* **What you have to do**
Would you copy all lines in the data that contain the word "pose"?

Records from a dataset
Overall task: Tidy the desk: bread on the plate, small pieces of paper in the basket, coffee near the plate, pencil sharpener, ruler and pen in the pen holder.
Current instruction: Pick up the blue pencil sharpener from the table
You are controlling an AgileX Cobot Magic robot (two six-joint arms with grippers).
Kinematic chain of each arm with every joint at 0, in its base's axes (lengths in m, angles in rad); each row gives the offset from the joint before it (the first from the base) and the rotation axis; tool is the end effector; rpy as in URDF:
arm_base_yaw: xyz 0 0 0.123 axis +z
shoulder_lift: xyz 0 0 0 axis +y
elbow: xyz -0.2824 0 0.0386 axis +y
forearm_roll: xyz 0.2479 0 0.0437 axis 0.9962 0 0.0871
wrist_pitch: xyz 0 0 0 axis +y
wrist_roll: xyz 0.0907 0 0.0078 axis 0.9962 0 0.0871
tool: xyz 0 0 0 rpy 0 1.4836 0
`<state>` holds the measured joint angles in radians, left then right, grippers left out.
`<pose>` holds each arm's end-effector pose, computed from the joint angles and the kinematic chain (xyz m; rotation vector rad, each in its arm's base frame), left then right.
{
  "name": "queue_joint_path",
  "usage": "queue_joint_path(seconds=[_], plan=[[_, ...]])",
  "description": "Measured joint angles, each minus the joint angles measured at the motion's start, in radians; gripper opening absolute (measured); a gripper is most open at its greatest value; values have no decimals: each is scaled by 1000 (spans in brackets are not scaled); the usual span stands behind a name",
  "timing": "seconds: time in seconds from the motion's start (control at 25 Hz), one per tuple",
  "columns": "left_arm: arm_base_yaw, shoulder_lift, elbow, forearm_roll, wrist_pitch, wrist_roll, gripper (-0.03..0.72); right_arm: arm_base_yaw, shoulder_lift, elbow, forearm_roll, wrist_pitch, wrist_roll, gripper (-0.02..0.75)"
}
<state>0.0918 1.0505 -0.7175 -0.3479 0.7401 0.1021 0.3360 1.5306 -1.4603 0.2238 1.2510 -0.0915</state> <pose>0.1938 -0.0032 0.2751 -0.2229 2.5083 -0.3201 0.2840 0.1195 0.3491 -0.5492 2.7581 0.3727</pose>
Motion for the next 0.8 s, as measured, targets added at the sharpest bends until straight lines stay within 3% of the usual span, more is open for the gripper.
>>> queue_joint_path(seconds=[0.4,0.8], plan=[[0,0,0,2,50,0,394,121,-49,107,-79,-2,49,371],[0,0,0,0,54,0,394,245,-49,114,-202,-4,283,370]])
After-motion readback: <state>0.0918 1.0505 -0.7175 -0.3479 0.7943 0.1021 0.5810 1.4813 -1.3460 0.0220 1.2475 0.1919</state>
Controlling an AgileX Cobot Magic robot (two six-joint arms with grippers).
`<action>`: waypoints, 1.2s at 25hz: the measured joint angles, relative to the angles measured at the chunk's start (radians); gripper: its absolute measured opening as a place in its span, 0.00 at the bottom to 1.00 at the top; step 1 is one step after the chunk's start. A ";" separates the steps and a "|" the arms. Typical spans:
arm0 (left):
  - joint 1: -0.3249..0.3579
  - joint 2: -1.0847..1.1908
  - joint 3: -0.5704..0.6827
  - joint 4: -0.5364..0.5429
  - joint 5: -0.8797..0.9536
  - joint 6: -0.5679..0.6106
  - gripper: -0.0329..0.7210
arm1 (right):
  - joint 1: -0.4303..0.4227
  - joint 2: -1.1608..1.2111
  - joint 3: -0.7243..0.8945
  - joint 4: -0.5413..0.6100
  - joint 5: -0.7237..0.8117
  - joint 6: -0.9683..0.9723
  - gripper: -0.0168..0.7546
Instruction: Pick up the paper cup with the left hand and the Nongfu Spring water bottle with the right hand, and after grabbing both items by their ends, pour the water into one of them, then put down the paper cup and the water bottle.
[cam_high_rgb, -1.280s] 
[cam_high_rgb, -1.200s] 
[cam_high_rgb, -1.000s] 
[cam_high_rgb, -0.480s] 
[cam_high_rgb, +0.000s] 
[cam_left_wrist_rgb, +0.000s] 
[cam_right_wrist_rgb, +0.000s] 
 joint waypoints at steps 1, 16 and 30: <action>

* **Answer box**
`<pose>` holds each arm's end-effector pose, computed from the joint angles and the kinematic chain (xyz m; rotation vector rad, each in its arm's base frame), left then right.
<state>0.0918 1.0505 -0.7175 -0.3479 0.7401 0.1021 0.3360 1.5306 -1.4603 0.2238 1.2510 -0.0915</state> <pose>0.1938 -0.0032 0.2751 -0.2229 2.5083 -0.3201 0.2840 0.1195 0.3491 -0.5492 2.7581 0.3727</pose>

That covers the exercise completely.